- _DATA EXTRACT_:

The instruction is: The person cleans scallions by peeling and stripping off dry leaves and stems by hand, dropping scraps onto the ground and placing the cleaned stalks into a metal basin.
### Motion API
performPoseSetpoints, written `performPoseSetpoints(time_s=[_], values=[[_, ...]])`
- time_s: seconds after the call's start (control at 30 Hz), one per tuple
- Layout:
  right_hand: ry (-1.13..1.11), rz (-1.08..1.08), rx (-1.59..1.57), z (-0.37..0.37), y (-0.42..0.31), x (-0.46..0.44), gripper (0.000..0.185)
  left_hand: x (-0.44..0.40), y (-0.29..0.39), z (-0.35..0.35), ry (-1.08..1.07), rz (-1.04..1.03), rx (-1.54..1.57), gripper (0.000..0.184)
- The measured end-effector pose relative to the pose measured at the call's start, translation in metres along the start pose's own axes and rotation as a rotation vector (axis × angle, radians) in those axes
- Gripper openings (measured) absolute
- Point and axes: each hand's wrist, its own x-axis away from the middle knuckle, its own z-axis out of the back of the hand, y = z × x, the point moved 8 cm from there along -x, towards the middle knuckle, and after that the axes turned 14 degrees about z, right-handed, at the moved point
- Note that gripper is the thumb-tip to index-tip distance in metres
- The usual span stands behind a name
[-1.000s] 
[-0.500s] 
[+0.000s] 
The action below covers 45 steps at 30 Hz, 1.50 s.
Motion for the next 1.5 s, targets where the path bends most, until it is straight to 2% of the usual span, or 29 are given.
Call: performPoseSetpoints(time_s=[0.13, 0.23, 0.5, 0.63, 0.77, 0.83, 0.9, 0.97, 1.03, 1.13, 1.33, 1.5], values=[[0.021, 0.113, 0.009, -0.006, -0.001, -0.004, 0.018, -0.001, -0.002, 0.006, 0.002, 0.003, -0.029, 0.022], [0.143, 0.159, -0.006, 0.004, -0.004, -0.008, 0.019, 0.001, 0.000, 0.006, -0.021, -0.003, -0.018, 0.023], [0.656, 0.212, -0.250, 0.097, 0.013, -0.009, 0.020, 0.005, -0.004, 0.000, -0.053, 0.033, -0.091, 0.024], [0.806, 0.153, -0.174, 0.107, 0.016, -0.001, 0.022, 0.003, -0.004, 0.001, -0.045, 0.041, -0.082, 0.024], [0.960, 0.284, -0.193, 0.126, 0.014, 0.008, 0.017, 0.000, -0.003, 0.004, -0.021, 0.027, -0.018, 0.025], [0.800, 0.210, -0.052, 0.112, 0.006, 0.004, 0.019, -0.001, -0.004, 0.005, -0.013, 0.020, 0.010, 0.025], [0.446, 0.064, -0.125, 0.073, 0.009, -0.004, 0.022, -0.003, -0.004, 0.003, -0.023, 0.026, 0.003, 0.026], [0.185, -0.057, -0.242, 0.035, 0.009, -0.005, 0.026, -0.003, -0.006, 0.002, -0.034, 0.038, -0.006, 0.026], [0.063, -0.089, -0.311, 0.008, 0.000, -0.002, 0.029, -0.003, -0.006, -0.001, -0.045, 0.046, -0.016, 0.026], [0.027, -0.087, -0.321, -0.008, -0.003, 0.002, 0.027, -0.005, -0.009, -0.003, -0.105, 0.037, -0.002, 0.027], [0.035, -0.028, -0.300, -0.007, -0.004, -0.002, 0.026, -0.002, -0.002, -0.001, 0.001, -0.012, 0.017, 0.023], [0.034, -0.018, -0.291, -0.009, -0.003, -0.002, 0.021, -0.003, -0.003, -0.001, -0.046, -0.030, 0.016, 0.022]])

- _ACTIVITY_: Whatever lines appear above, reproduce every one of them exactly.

- _RESPONSE TO THE TASK_:
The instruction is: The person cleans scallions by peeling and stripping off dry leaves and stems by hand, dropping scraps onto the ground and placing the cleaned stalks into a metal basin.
### Motion API
performPoseSetpoints, written `performPoseSetpoints(time_s=[_], values=[[_, ...]])`
- time_s: seconds after the call's start (control at 30 Hz), one per tuple
- Layout:
  right_hand: ry (-1.13..1.11), rz (-1.08..1.08), rx (-1.59..1.57), z (-0.37..0.37), y (-0.42..0.31), x (-0.46..0.44), gripper (0.000..0.185)
  left_hand: x (-0.44..0.40), y (-0.29..0.39), z (-0.35..0.35), ry (-1.08..1.07), rz (-1.04..1.03), rx (-1.54..1.57), gripper (0.000..0.184)
- The measured end-effector pose relative to the pose measured at the call's start, translation in metres along the start pose's own axes and rotation as a rotation vector (axis × angle, radians) in those axes
- Gripper openings (measured) absolute
- Point and axes: each hand's wrist, its own x-axis away from the middle knuckle, its own z-axis out of the back of the hand, y = z × x, the point moved 8 cm from there along -x, towards the middle knuckle, and after that the axes turned 14 degrees about z, right-handed, at the moved point
- Note that gripper is the thumb-tip to index-tip distance in metres
- The usual span stands behind a name
[-1.000s] 
[-0.500s] 
[+0.000s] 
The action below covers 45 steps at 30 Hz, 1.50 s.
Motion for the next 1.5 s, targets where the path bends most, until it is straight to 2% of the usual span, or 29 are given.
Call: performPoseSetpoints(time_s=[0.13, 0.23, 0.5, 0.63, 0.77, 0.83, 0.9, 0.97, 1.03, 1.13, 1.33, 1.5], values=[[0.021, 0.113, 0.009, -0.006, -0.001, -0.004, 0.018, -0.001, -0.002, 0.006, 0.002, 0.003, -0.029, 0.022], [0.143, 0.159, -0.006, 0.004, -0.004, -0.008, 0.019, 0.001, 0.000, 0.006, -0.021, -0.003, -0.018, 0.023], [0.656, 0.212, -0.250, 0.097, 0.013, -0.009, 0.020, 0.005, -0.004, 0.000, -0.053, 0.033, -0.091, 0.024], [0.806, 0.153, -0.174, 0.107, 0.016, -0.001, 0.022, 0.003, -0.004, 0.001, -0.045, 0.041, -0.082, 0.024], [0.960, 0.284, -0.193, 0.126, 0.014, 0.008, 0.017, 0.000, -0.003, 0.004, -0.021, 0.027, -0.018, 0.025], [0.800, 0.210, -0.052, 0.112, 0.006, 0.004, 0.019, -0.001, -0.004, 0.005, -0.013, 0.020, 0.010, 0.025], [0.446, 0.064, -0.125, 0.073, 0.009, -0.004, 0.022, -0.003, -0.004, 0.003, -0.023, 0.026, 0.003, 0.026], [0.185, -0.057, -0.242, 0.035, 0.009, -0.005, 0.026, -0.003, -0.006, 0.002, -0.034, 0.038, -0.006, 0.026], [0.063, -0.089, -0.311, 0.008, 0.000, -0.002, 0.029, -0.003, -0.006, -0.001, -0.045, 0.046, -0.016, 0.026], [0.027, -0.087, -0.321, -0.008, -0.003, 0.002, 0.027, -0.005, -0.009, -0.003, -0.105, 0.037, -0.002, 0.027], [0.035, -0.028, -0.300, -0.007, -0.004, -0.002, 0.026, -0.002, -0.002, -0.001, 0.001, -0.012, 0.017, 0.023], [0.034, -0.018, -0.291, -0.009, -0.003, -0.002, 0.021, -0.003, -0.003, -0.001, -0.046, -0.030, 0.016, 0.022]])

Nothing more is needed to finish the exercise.